The cluster definition also supports overriding configuration properties and environment variables, either per role or per role group, where the more specific override (role group) has precedence over the less specific one (role).

Overriding certain properties, which are set by the operator (such as the HTTP port) can interfere with the operator and can lead to problems.

Configuration Properties

For a role or role group, at the same level of config, you can specify: configOverrides for the hive-site.xml. For example, if you want to set the datanucleus.connectionPool.maxPoolSize for the metastore to 20 adapt the metastore section of the cluster resource like so:

metastore:
  roleGroups:
    default:
      config: [...]
      configOverrides:
        hive-site.xml:
          datanucleus.connectionPool.maxPoolSize: "20"
      replicas: 1

Just as for the config, it is possible to specify this at role level as well:

metastore:
  configOverrides:
    hive-site.xml:
      datanucleus.connectionPool.maxPoolSize: "20"
  roleGroups:
    default:
      config: [...]
      replicas: 1

All override property values must be strings. The properties will be formatted and escaped correctly into the XML file.

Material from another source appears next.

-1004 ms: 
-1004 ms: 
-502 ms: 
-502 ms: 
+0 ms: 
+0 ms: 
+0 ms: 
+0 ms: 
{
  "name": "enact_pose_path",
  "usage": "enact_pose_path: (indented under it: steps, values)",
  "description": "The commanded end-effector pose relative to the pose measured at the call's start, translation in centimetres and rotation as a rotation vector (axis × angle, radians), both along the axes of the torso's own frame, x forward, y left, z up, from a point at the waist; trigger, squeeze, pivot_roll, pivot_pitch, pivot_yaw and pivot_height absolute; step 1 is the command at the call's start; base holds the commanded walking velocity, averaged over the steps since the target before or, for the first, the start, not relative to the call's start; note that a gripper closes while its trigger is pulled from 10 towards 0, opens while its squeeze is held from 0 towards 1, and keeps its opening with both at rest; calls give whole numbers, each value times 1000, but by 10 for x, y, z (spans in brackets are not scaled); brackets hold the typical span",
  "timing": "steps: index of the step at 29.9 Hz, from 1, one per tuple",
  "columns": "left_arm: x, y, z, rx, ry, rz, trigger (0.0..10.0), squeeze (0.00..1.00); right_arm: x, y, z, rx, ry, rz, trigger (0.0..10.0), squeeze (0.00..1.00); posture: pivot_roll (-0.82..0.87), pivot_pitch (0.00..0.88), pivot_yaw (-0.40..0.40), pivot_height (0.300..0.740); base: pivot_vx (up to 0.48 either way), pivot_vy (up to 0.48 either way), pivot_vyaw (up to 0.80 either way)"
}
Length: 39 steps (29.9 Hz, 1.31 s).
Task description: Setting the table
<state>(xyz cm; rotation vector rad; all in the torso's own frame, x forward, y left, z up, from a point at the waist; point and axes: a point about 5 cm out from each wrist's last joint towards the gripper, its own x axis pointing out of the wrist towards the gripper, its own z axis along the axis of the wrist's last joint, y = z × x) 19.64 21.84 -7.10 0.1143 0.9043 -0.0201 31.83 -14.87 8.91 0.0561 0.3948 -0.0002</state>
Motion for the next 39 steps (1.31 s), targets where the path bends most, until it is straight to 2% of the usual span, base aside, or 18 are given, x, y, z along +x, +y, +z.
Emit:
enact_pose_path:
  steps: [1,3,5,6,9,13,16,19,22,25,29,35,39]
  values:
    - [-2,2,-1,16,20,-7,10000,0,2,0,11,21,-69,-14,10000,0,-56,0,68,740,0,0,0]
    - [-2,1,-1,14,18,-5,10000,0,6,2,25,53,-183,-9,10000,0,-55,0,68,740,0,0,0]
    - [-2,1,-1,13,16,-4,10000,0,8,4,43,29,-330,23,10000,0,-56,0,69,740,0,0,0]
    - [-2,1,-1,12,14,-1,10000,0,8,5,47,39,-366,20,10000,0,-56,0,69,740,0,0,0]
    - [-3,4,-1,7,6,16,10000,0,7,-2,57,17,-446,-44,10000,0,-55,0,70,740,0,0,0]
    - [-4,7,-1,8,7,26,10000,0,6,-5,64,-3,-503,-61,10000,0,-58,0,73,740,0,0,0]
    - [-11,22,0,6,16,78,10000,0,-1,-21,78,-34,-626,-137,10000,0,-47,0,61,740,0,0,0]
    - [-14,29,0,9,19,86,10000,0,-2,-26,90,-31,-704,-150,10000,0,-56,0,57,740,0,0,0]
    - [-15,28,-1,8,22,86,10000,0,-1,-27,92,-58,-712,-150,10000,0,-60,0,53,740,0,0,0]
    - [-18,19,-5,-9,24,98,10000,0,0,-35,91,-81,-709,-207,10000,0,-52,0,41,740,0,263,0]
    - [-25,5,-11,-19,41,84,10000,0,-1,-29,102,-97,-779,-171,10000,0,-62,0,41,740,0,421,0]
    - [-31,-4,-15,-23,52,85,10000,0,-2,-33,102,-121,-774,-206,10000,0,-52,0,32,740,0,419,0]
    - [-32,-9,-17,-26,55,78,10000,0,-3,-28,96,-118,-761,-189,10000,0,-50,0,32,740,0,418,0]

For a full list of configuration options we refer to the Hive Configuration Reference.

Environment Variables

In a similar fashion, environment variables can be (over)written. For example per role group:

metastore:
  roleGroups:
    default:
      config: {}
      envOverrides:
        MY_ENV_VAR: "MY_VALUE"
      replicas: 1

or per role:

metastore:
  envOverrides:
    MY_ENV_VAR: "MY_VALUE"
  roleGroups:
    default:
      config: {}
      replicas: 1

Examples

Please note that the version you need to specify is not only the version of Apache Hive which you want to roll out, but has to be amended with a Stackable version as shown. This Stackable version is the version of the underlying container image which is used to execute the processes. For a list of available versions please check our image registry. It should generally be safe to simply use the latest image version that is available.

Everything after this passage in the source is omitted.